I followed Postfix actively in its early days, up till about a year after first public release when I got distracted elsewhere (I used to publicly archive all the Postfix lists here at Kanga.Nu). I figure I'll probably roll everything over to Postfix sometime in a couple months, tho I'll miss Exim's nice log analysis and queue tools.
Right now, I generally recommend sites doing a lot of mail-list traffic...
I generally recommend heartily against Sendmail for such sites. I just don't see it as worth the extra effort (or obscurity) when newer MTAs such as Exim (wot I use currently), QMail or Postfix in general offer the same or better performance and configurability with the added benefit of human readable/auditable config files.
While its a cheap logic, its easy to note that none of the very high volume commercial email sites out there are based on Sendmail (Critical Path, Hotmail, Onelist, EGroups, etc).
Of course not. Everybody knows that Microsoft Exchange is the one true MTA and all else are but pale imitations.
don't even JOKE about that.
You don't know how many times I've nearly uncommented the Exim rule that would auto-bounce (during SMTP receipt) any message with an Exchange entry in the Received headers. It has been tempting.
The only mail software out there that draws more ire from me is Outlook. Pathetic. Absolutely pathetic. Of course I also have a still-commented-out procmail rule in place before Mailman that would auto-bounce messages from Outlook, and the only reason I haven't uncommented it is that I have too many valued list members who cannot use anything else (corporate standards).
<sigh>
As someone who deals with email for a living...
I should probably note at this point that I'm working for Critical Path on their mail systems.
...the only system that comes *close* to Exchange in the braindead category is Lotus notes.
Sorry, entirely different orders of magnitude there. Notes is bad, certainly, and there few things even close to being as bad as Notes or CC Mail (tho they've gotten a lot better in recent years (which isn't saying much)), but Exchange/Outlook make them look positively angelic in comparison.
I got some nice filters...
You might as well drive your computers with a squirrel on a wheel.
Nope. That's Notes. Exchange? Remember the dead parrot skit...?
-- J C Lawrence Home: claw@kanga.nu ----------(*) Other: coder@kanga.nu --=| A man is as sane as he is dangerous to his environment |=--

At 6:38 PM -0700 5/24/2000, J C Lawrence wrote:
but -- as the experts say, the first $500 buys you 90% of the stereo response, and the rest of the money goes into getting you as close to 100% as you can get.
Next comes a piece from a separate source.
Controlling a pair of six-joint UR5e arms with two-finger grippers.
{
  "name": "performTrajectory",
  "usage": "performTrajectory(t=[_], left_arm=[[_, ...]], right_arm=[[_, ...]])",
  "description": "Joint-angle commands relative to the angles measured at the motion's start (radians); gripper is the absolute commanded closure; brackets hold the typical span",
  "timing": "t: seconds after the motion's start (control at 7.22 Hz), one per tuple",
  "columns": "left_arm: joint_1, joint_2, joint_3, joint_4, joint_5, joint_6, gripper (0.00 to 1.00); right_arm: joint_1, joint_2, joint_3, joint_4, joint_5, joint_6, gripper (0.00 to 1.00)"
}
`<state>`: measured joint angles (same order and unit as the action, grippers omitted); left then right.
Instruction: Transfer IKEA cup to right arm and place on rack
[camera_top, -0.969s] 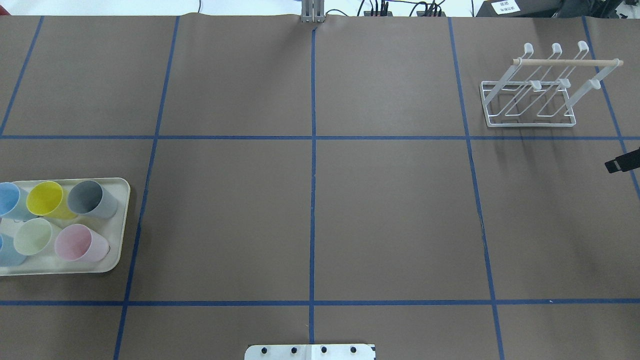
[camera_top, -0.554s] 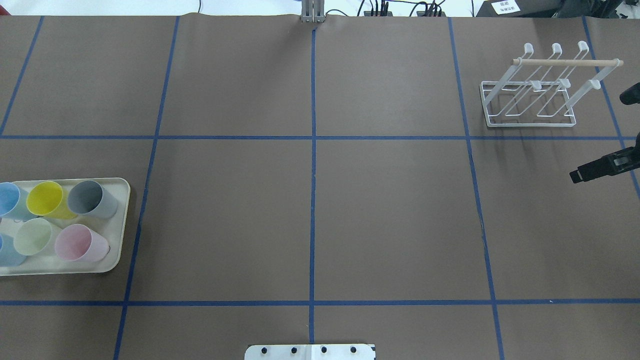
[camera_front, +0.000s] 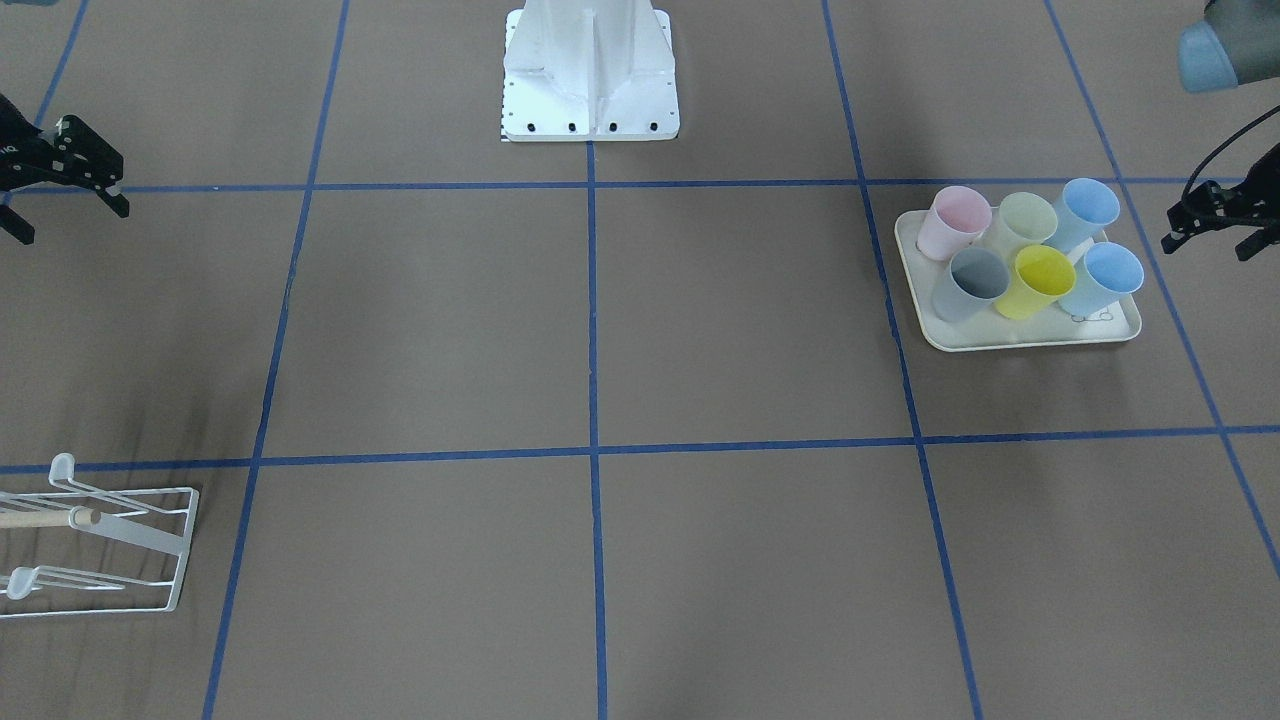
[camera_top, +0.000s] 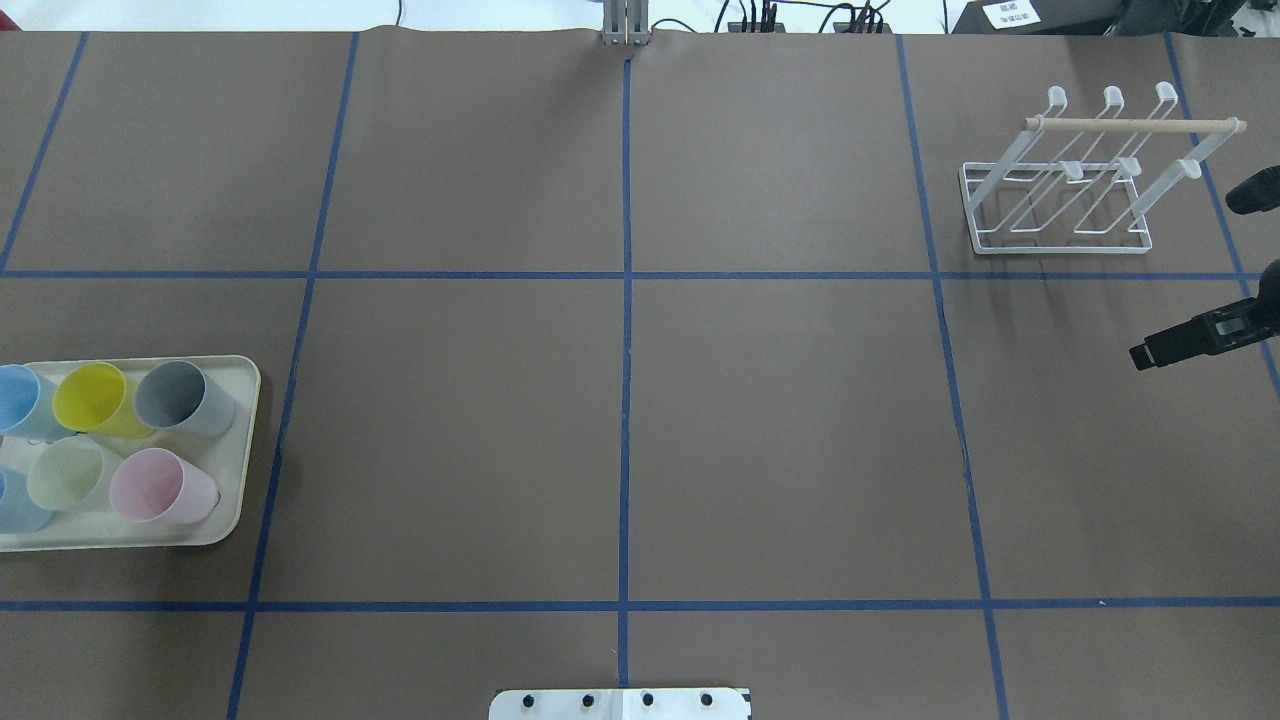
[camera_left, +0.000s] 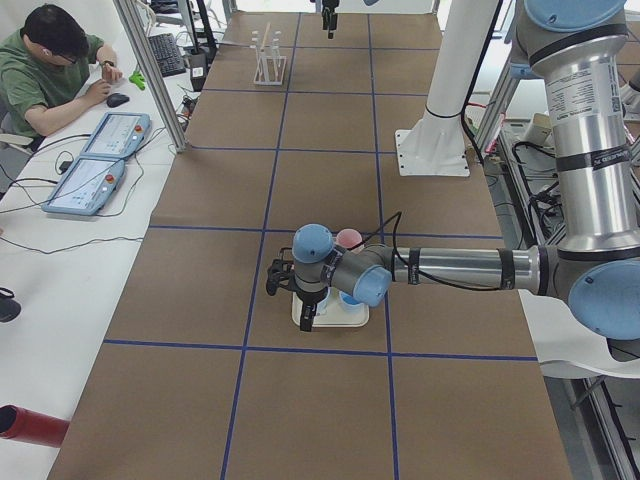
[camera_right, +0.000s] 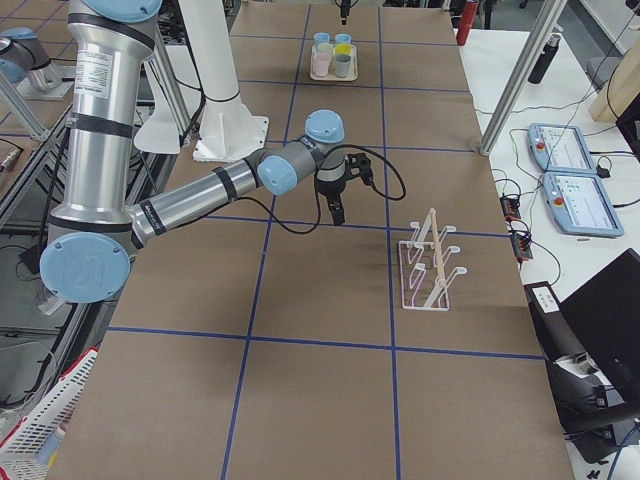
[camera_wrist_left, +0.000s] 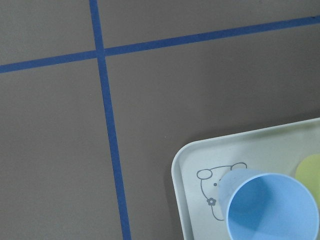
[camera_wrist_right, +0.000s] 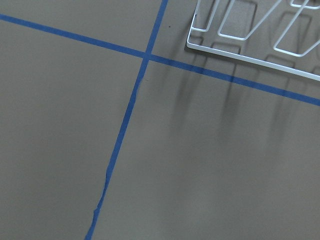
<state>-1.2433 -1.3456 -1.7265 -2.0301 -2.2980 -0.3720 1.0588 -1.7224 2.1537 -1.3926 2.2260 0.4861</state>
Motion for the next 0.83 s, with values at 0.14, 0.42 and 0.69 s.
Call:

MX sorting is definitely far up into that 90% range, computationally and time expensive, and lots of other stuff can be done first, with more gain, and less effort. For most lists, the differential in performance between domain sorting and MX sorting is probably not statistically meaningful.
Maybe one thing we need is a definition of what Mailman is and what it isn't. Some kind of target for the size of lists it wants to reasonably support. If it's 5,000 users, it doesn't matter what you do. If it's 50,000, or 500,000, you definitely have different requirements.
So defining what mailman wants to solve can help us clear these things up. "Every list in the universe" is a laudable goal, but it'll probably delay shipping 2.0 for a decade or so... So I'd like to suggest some performance goals be defined, and then program to those, so we're all on the same page.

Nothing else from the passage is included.